What you have to do -
Only the lines from the one that contains "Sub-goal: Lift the" to the end of the material below are wanted, each duplicated exactly.

- Opening Delimiter -

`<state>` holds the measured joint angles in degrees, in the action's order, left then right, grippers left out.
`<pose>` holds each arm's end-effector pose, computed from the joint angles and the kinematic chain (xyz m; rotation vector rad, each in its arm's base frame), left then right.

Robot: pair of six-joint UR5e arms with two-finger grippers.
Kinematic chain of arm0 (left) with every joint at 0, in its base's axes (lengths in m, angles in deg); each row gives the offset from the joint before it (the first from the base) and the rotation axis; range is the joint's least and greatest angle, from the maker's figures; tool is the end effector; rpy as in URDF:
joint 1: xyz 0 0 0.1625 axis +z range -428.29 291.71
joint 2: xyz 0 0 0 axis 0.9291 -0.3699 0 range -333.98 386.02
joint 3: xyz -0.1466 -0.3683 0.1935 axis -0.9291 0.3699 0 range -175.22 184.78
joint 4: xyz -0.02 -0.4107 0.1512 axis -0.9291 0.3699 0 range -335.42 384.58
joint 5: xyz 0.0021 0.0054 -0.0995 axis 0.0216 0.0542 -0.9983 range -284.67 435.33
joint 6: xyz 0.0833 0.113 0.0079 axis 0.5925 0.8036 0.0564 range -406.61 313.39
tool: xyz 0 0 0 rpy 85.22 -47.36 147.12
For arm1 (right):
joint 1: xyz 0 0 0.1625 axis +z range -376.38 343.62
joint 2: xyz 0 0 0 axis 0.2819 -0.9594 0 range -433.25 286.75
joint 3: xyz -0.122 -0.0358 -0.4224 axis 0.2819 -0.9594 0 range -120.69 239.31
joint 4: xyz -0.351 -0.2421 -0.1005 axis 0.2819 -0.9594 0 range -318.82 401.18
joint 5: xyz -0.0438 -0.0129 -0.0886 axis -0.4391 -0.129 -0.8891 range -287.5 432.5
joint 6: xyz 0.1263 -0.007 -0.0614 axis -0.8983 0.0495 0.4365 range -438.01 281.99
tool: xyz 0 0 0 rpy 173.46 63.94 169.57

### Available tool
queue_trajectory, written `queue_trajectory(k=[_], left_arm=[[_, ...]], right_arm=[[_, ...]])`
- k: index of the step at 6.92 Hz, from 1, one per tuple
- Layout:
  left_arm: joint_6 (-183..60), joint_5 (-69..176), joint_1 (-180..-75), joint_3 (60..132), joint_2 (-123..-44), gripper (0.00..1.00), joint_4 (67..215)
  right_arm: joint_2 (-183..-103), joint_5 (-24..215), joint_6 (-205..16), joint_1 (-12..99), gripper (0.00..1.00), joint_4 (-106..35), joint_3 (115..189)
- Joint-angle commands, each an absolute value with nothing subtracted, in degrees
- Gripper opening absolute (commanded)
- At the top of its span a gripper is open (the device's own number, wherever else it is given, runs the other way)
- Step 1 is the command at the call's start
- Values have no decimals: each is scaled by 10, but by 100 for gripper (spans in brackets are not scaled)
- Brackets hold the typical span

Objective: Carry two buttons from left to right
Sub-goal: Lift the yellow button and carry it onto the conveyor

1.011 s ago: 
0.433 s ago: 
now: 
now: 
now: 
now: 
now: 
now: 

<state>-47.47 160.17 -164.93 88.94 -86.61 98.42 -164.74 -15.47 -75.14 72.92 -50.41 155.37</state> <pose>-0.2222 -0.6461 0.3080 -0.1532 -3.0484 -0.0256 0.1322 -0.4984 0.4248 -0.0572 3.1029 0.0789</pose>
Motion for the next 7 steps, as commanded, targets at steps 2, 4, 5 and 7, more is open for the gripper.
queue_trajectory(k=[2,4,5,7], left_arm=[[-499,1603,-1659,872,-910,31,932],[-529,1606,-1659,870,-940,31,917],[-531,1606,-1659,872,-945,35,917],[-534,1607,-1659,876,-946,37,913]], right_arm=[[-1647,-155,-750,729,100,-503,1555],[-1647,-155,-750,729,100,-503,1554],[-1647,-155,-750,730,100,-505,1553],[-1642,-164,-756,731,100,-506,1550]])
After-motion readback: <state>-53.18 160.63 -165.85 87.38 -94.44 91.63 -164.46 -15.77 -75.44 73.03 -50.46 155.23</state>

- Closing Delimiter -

Reply -
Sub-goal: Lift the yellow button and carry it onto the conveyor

1.011 s ago: 
0.433 s ago: 
now: 
now: 
now: 
now: 
now: 
now: 

<state>-47.47 160.17 -164.93 88.94 -86.61 98.42 -164.74 -15.47 -75.14 72.92 -50.41 155.37</state> <pose>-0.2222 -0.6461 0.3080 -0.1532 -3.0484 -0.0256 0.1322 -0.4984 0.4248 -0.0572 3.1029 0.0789</pose>
Motion for the next 7 steps, as commanded, targets at steps 2, 4, 5 and 7, more is open for the gripper.
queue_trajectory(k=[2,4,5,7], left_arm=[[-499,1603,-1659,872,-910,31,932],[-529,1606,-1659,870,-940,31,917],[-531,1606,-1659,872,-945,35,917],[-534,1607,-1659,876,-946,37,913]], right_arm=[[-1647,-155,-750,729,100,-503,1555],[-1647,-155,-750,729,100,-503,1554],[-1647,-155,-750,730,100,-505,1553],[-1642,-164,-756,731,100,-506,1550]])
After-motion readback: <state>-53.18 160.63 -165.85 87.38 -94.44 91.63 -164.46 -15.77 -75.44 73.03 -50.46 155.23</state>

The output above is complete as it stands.